WRRA
- Frederiksted, U.S. Virgin Islands; United States;
- Broadcast area: St. Croix; Frederiksted;
- Frequency: 1290 kHz

Ownership
- Owner: Reef Broadcasting, Inc.
- Sister stations: WDHP; WAXJ;

History
- First air date: 1977
- Last air date: 2011

Technical information
- Facility ID: 55468
- Class: D
- Power: 500 watts (day); 290 watts (night);
- Transmitter coordinates: 17°43′28″N 64°53′3″W﻿ / ﻿17.72444°N 64.88417°W

Links
- Website: www.reefbroadcasting.com

= WRRA (AM) =

Radio station in Frederiksted, U.S. Virgin Islands

WRRA (1290 AM) was a radio station formerly licensed to serve Frederiksted, U.S. Virgin Islands. The station was owned by Reef Broadcasting, Inc. It aired a gospel music format. It operated from 1977 to 2011.

==Programming==
In addition to its regular programming, this station aired the "dLife Diabetes Minute" health advisory program.

==History==

In 1969 an application was filed for a new station in Frederiksted, U.S. Virgin Islands, initially for 1090 kHz, which was modified to specify 1290 kHz in 1974. The station began broadcasting, as WRRA, in 1977.

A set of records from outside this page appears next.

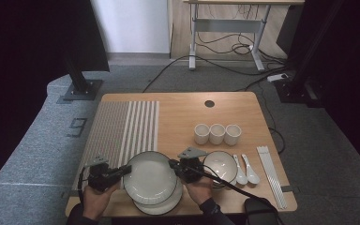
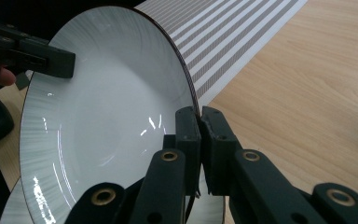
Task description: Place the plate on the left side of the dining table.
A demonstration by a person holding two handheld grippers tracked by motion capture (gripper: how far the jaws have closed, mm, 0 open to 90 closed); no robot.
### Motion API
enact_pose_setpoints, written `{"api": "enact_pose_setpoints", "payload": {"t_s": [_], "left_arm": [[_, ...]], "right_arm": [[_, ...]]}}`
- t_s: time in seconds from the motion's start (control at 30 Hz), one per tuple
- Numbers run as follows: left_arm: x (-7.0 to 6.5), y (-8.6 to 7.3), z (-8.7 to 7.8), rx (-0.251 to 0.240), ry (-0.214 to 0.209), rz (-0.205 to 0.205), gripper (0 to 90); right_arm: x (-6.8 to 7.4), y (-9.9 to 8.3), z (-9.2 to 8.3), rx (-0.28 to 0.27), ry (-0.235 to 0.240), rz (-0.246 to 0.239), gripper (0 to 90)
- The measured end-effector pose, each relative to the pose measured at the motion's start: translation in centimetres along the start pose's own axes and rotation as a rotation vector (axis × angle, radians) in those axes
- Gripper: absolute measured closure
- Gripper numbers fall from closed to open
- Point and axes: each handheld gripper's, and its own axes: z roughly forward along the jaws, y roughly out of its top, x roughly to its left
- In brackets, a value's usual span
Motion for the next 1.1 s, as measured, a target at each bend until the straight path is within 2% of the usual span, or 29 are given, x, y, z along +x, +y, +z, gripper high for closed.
{"api": "enact_pose_setpoints", "payload": {"t_s": [0.27, 0.47, 1.1], "left_arm": [[-0.1, 1.3, -0.4, -0.021, 0.001, 0.017, 85.5], [0.0, 2.2, -0.8, -0.029, 0.011, 0.034, 85.5], [1.2, 4.7, -2.1, -0.064, 0.026, 0.032, 85.4]], "right_arm": [[0.1, 1.3, -0.4, -0.018, -0.021, -0.034, 86.1], [0.0, 2.2, -0.3, -0.024, -0.016, -0.047, 86.1], [0.2, 5.8, 0.4, -0.045, -0.022, -0.107, 85.8]]}}
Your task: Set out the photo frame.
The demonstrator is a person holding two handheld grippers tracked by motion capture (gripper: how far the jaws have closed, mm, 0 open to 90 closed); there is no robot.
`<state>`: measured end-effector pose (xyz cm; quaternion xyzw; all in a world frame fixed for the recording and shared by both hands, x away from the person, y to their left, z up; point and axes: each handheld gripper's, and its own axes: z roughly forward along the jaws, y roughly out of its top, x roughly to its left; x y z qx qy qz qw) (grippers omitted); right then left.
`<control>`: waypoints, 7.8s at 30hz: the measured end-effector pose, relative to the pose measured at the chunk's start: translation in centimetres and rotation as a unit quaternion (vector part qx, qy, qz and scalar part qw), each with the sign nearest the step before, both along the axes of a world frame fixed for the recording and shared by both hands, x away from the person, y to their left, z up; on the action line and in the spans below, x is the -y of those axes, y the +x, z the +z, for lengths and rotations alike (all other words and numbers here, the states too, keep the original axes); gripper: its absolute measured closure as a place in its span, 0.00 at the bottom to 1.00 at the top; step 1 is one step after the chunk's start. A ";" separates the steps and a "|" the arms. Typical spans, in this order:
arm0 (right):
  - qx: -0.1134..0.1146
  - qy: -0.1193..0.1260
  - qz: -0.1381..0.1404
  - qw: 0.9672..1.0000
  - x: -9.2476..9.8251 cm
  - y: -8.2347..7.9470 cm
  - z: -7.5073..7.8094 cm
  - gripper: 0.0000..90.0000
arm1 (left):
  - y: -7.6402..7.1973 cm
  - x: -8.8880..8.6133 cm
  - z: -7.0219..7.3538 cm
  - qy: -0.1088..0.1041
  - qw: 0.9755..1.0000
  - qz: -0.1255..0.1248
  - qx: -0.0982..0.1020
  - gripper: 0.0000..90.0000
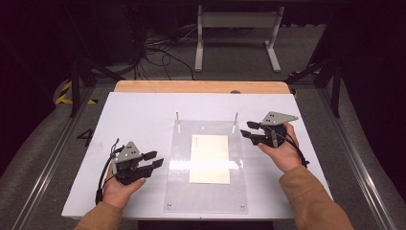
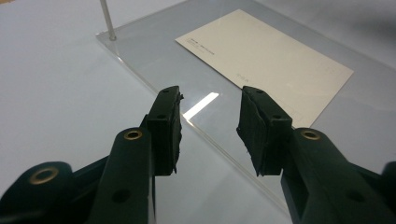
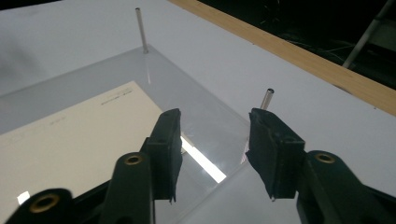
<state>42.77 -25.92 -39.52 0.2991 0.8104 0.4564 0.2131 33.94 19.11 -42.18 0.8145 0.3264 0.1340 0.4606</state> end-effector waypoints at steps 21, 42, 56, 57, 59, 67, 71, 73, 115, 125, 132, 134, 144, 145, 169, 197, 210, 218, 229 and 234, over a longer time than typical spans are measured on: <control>-0.013 0.059 -0.072 0.996 -1.0 6.2 -2.7 0.74 | -1.2 -0.8 -0.6 0.004 1.000 0.020 -0.004 0.63; -0.031 0.001 -0.077 0.997 -2.4 7.4 -5.8 0.94 | -0.6 -0.1 -1.0 0.012 1.000 0.013 -0.008 0.63; -0.011 0.028 -0.076 0.997 -2.0 7.1 -4.1 0.95 | -0.6 0.1 -1.1 0.015 1.000 0.010 -0.008 0.64; -0.017 0.031 -0.080 0.996 -2.0 7.1 -4.1 0.95 | -0.6 0.1 -1.1 0.015 1.000 0.009 -0.008 0.64; -0.025 0.033 -0.090 0.995 -2.1 7.1 -4.0 0.95 | -0.7 0.1 -1.1 0.012 1.000 0.012 -0.007 0.64; -0.058 0.032 -0.108 0.992 -2.4 7.9 -3.5 0.95 | -0.7 -0.3 -1.2 0.009 1.000 0.011 -0.008 0.64; -0.075 0.032 -0.108 0.991 -2.4 8.5 -3.3 0.95 | -0.5 -0.4 -1.4 0.010 1.000 0.010 -0.011 0.64; -0.079 0.031 -0.109 0.990 -2.4 8.6 -3.2 0.95 | -0.5 -0.3 -1.4 0.010 1.000 0.013 -0.013 0.64; -0.178 0.107 -0.147 0.967 -1.9 12.0 -3.0 0.95 | -1.6 3.9 -1.4 0.028 0.975 -0.117 0.189 0.22; -0.176 0.112 -0.155 0.966 -2.0 11.8 -3.1 0.94 | -0.6 4.9 -1.8 0.004 0.973 -0.133 0.191 0.37; -0.170 0.118 -0.148 0.967 -1.8 11.6 -3.2 0.94 | -0.7 4.6 -1.5 -0.001 0.969 -0.130 0.209 0.56; -0.165 0.115 -0.145 0.969 -1.8 11.5 -3.2 0.94 | -0.7 4.7 -1.5 -0.001 0.969 -0.130 0.210 0.57; -0.159 0.119 -0.126 0.972 -1.2 10.9 -3.1 0.80 | -0.5 4.6 -1.2 -0.009 0.971 -0.129 0.202 0.57; -0.155 0.120 -0.121 0.973 -1.0 10.7 -3.0 0.77 | -0.5 4.6 -1.2 -0.009 0.971 -0.129 0.202 0.57; -0.042 0.137 -0.034 0.989 2.8 0.2 0.6 0.54 | 0.1 4.5 0.2 -0.012 0.975 -0.130 0.182 0.57; 0.037 0.039 0.041 0.998 4.2 -9.6 0.2 0.35 | 0.2 4.5 0.5 -0.014 0.976 -0.127 0.174 0.57; 0.097 0.025 0.092 0.991 1.5 -9.9 -0.4 0.28 | 0.4 4.5 0.7 -0.023 0.977 -0.125 0.173 0.57; 0.138 0.050 0.127 0.981 -0.2 -9.0 -0.8 0.29 | 0.5 4.6 0.8 -0.025 0.977 -0.125 0.171 0.57; 0.145 0.046 0.148 0.977 -1.6 -8.3 -1.6 0.61 | 0.5 4.7 0.9 -0.026 0.977 -0.126 0.171 0.57; 0.144 0.032 0.150 0.978 -1.6 -8.3 -1.5 0.63 | 0.5 4.7 0.9 -0.025 0.977 -0.126 0.172 0.58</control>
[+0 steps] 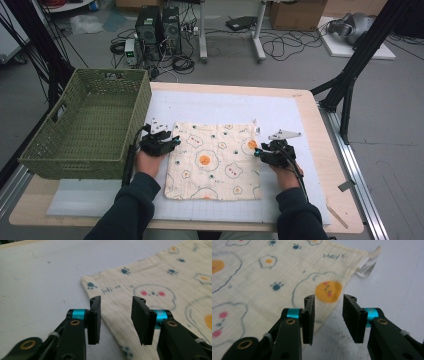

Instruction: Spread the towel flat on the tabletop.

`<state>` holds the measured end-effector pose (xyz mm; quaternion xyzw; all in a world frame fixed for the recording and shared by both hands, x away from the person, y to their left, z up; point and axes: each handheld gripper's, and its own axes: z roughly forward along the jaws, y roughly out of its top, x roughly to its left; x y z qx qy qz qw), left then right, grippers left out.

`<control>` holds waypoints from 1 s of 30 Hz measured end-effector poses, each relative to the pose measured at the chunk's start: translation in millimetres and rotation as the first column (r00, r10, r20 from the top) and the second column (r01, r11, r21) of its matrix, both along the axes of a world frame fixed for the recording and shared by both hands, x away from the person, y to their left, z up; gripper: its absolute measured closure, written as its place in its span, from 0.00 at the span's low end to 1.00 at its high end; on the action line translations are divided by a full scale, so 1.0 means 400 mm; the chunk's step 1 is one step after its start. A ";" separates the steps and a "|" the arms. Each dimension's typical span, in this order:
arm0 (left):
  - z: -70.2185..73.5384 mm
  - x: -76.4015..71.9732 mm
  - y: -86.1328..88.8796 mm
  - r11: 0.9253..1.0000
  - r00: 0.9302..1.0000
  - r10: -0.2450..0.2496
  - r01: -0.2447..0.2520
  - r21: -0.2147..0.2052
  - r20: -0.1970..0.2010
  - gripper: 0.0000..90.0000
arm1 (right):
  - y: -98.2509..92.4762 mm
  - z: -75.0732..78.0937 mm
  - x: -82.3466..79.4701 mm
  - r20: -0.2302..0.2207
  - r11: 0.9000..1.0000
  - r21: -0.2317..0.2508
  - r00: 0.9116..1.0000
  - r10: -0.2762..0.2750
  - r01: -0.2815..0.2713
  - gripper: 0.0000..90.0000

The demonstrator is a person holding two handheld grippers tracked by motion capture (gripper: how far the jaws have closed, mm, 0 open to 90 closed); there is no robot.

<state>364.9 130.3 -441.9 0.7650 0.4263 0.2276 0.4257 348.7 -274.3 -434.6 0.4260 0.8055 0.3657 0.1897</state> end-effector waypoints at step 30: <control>0.011 -0.076 0.037 0.990 0.999 -0.032 0.034 -0.133 0.022 0.53 | -0.020 0.027 -0.158 0.049 0.998 0.019 0.997 0.060 -0.061 0.46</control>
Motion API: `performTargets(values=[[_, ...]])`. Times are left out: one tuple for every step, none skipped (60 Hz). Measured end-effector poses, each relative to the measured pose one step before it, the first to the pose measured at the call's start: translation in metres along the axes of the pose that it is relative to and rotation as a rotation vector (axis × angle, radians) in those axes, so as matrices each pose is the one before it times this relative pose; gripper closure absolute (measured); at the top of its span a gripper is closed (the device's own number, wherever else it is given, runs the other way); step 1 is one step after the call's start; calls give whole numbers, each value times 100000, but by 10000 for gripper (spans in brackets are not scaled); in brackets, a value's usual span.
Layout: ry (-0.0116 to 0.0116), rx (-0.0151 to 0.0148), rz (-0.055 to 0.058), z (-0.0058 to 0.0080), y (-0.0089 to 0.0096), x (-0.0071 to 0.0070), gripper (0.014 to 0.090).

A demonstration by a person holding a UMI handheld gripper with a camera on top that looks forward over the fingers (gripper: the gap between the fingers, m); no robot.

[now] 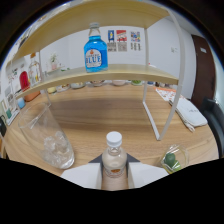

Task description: Make me a cup of Mojito.

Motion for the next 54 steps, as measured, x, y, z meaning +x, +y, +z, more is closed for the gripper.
performTargets(values=[[15, -131, -50, -107, 107, 39, 694], [107, 132, -34, -25, 18, -13, 692], [-32, 166, -47, 10, -16, -22, 692], [8, -281, -123, -54, 57, -29, 690], [-3, -68, -7, -4, 31, 4, 689], [18, -214, 98, -6, 56, 20, 687], [-37, -214, 136, -9, 57, 3, 686], [-48, -311, 167, 1, 80, 17, 685], [-113, -506, 180, 8, 124, -8, 681], [23, -485, 158, -8, 117, 46, 680], [120, -475, 207, -14, 111, 50, 675], [164, -434, 231, -46, 117, 90, 657], [365, -435, 170, -19, 106, 98, 632], [316, -349, 157, -54, 76, 89, 605], [275, -199, -12, -134, -21, 108, 575], [286, 85, 105, -139, -44, 85, 541], [337, 234, 92, -151, -81, 72, 512], [305, 282, 70, -204, -96, 59, 463], [367, 313, -63, -217, -99, 65, 403], [399, 250, -203, -235, -129, 43, 345], [144, 237, -306, -280, -146, -19, 286], [317, 348, -361, -310, -185, 14, 252], [404, 385, -327, -378, -203, 38, 227], [262, 738, -331, -364, -304, -20, 213], [420, 727, -165, -459, -350, -63, 201], [456, 1034, -191, -421, -372, -39, 194], [502, 1158, -266, -450, -425, -28, 191], [474, 1189, -274, -488, -455, -47, 195], [411, 1126, -272, -479, -443, -52, 193], [470, 1057, -172, -504, -437, -69, 192], [258, 688, -74, -514, -475, -106, 192], [218, 816, 121, -539, -354, -222, 194], [-41, 604, 211, -543, -286, -297, 193], [-171, 349, 363, -546, -306, -314, 193], [-260, 640, 440, -573, -320, -370, 196], [-241, 776, 460, -544, -338, -370, 192], [-340, 926, 364, -552, -319, -421, 191], [-268, 834, 185, -551, -256, -384, 193], [-146, 641, 136, -506, -186, -382, 193], [-60, 430, 152, -493, -125, -386, 194], [-195, 408, 240, -503, -46, -376, 194], [-181, 270, 305, -454, -50, -424, 194], [-257, 82, 368, -402, -26, -491, 195], [-282, 68, 360, -410, 68, -456, 196], [-263, -26, 361, -387, 92, -471, 195], [-216, -113, 383, -379, 145, -480, 195], [-206, -184, 341, -338, 162, -475, 194], [-170, -226, 308, -302, 206, -471, 197], [-108, -309, 225, -257, 234, -457, 196], [-3, -204, 143, -206, 260, -408, 196], [72, -424, 118, -192, 277, -431, 195], [16, -274, -4, -210, 353, -397, 197], [53, -582, -6, -154, 309, -424, 198], [96, -558, -60, -136, 297, -379, 194]])
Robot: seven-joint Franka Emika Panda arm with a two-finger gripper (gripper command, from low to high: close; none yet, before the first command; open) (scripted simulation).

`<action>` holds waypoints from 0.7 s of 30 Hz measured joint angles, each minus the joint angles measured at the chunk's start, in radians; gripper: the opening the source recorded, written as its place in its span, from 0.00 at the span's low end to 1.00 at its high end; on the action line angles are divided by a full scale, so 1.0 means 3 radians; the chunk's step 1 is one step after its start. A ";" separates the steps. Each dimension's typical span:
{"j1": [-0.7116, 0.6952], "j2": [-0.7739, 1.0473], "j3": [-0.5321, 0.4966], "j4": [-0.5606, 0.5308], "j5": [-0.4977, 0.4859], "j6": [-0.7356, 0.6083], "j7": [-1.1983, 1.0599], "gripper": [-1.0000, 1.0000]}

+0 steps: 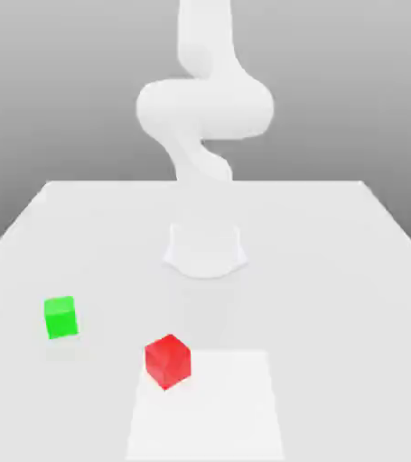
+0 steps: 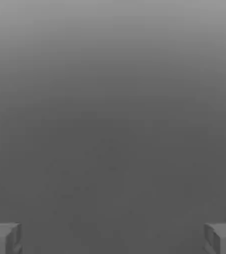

===Expanded Band assignment===

On March 17, 1997, the Federal Communications Commission (FCC) announced that 88 stations had been given permission to move to newly available "Expanded Band" transmitting frequencies, ranging from 1610 to 1700 kHz, with WRRA authorized to move from 1280 to 1620 kHz.

An application for a construction permit for the expanded band station, also in Frederiksted, was filed on June 13, 1997, which was assigned the call letters WDHP on March 6, 1998. The FCC's initial policy was that both the original station and its expanded band counterpart could operate simultaneously for up to five years, after which owners would have to turn in one of the two licenses, depending on whether they preferred the new assignment or elected to remain on the original frequency, although this deadline was extended multiple times.

It was ultimately decided to end operations at the original station, and on February 8, 2011, the license for WRRA on 1290 kHz was cancelled.